I intend to address these questions:

  • How do programmers benefit from language-based subtyping?
  • How do static and runtime subtyping differ? This is the really fun one, as it explores why subtyping rules can vary between value and reference types!
  • How can one evaluate a subtype relationship between two types?
  • How do variance rules complicate subtyping?

Why Subtype?

Prudent laziness is a programmer virtue. For example, it is a delight to write code logic once and have it work across a broad range of types. Logic that works across multiple types of values is called polymorphic. Such polymorphic logic is defined using generalized type parameters.

Subtyping makes this kind of polymorphism work safely. A subtype is “a datatype that is related to another datatype (the supertype) by some notion of substitutability.” Safe substitution is the key notion here: When polymorphic logic is referenced/used, concrete subtypes are substituted into that logic in place of the generalized types. This substitution may occur at compile-time or runtime.

The benefit of subtypes is thus the productivity advantage the programmer obtains from building reusable polymorphic code that supports safe substitution of a wide range of types. The compiler uses carefully-selected subtyping rules to ensure polymorphic substitution is always done in a type-safe way.

Compile-time vs. Runtime Subtyping

Before detailing subtyping rules, let’s explore how subtyping differs between compile-time and runtime substitution. This matters, because runtime substitution imposes notable constraints on subtyping.


Typically, generics or templates are a form of parametric polymorphism. Systems languages like Rust, C++ and Cone use compile-time monomorphization to substitute subtypes into the generic logic’s type parameters.

Consider, for example, the generic ‘max’ function:

fn max[T Comparable](m T, n T) T { if m > n {m} else {n} }

The generic type parameter T is given a bound of Comparable. Effectively, this supertype constrains what types can be substituted for T. Only subtypes may be. (Note, if no bound is given, this is basically equivalent to the Any supertype, the universal top type.)

If we make use of the generic max function like this: max(1u, 5u), this causes an instance of the max function to be created that substitutes the subtype u32 into T. Similarly, another use max(5u8, 2u8) would create a second instance (copy) of the max function which substitutes the subtype u8 into T.
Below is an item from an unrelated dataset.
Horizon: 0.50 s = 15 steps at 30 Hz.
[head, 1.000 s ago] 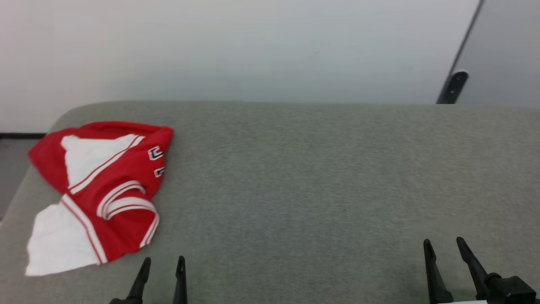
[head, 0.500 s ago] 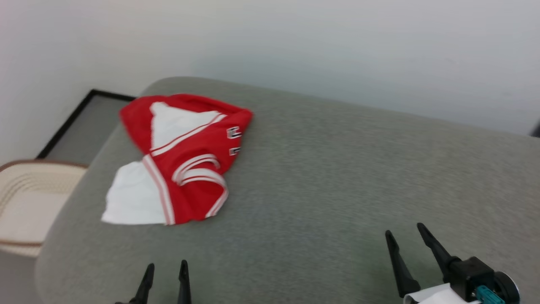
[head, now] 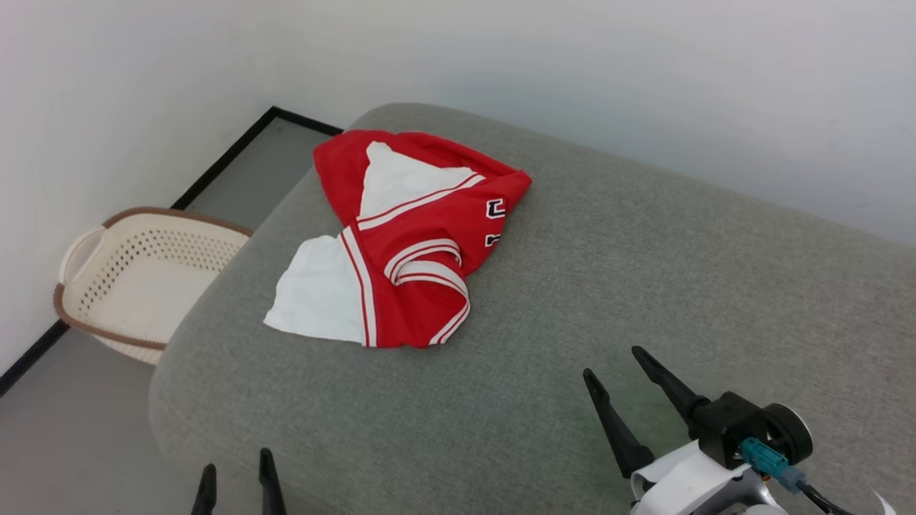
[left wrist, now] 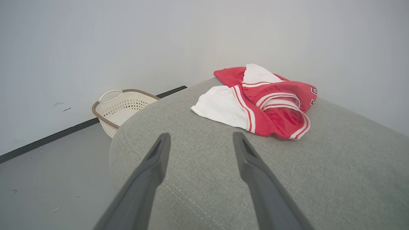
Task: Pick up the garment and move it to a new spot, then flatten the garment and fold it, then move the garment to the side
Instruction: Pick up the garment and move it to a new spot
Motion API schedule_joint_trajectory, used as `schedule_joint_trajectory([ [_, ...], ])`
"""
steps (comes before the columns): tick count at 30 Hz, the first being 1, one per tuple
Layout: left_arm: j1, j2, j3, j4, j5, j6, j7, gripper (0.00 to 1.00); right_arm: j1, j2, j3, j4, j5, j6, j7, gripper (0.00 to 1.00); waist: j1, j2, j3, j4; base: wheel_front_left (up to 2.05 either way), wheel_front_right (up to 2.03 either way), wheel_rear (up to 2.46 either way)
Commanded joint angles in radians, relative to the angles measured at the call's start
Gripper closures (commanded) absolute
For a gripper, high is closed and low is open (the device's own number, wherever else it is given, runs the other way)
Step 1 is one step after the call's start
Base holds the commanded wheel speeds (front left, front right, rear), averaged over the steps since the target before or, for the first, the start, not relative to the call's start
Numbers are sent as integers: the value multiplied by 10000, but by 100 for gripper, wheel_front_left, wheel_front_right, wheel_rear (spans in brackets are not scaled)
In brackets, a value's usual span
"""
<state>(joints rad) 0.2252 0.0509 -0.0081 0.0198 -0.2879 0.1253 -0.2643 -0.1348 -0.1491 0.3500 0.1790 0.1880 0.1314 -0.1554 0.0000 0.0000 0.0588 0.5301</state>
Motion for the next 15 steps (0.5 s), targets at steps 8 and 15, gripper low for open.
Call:
schedule_joint_trajectory([
  [8,-774,-5,-120,-288,-121,-322,-3,0,-51,-226,-201,294,231,-14,-208,0,0,0,309,36,0,0,0],
  [15,-4104,508,-394,936,554,-1691,-3,0,649,4,-1088,-86,-88,-14,-337,0,0,0,459,-151,0,0,0],
])
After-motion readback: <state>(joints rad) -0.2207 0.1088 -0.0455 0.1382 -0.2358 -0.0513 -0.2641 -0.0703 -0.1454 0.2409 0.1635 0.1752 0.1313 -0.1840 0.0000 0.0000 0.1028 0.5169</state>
Thus, monomorphization makes a separate physical copy of polymorphic logic for every unique combination of type parameters. The resulting runtime has multiple copies of the max function, each specialized to a specific subtype. Generating multiple instantiations increases code size, but it has the advantage that the instantiated logic works perfectly and safely for all subtypes of the type parameter bounds.


Subtyping’s alternative substitution strategy is coercion. Coercion (or upcasting) is the implicit, automatic conversion of any subtype-based value to its equivalent supertype value, as expected by polymorphic logic. With this strategy, a single instance of the polymorphic logic is versatile enough to accept and handle values from many different subtypes.

There are two flavors of coercion:

  • Compile-time coercion. This just recasts the value’s type to a new type. No runtime logic is needed to convert the encoded value to its new type, as the runtime value is already correctly encoded for use by the supertype.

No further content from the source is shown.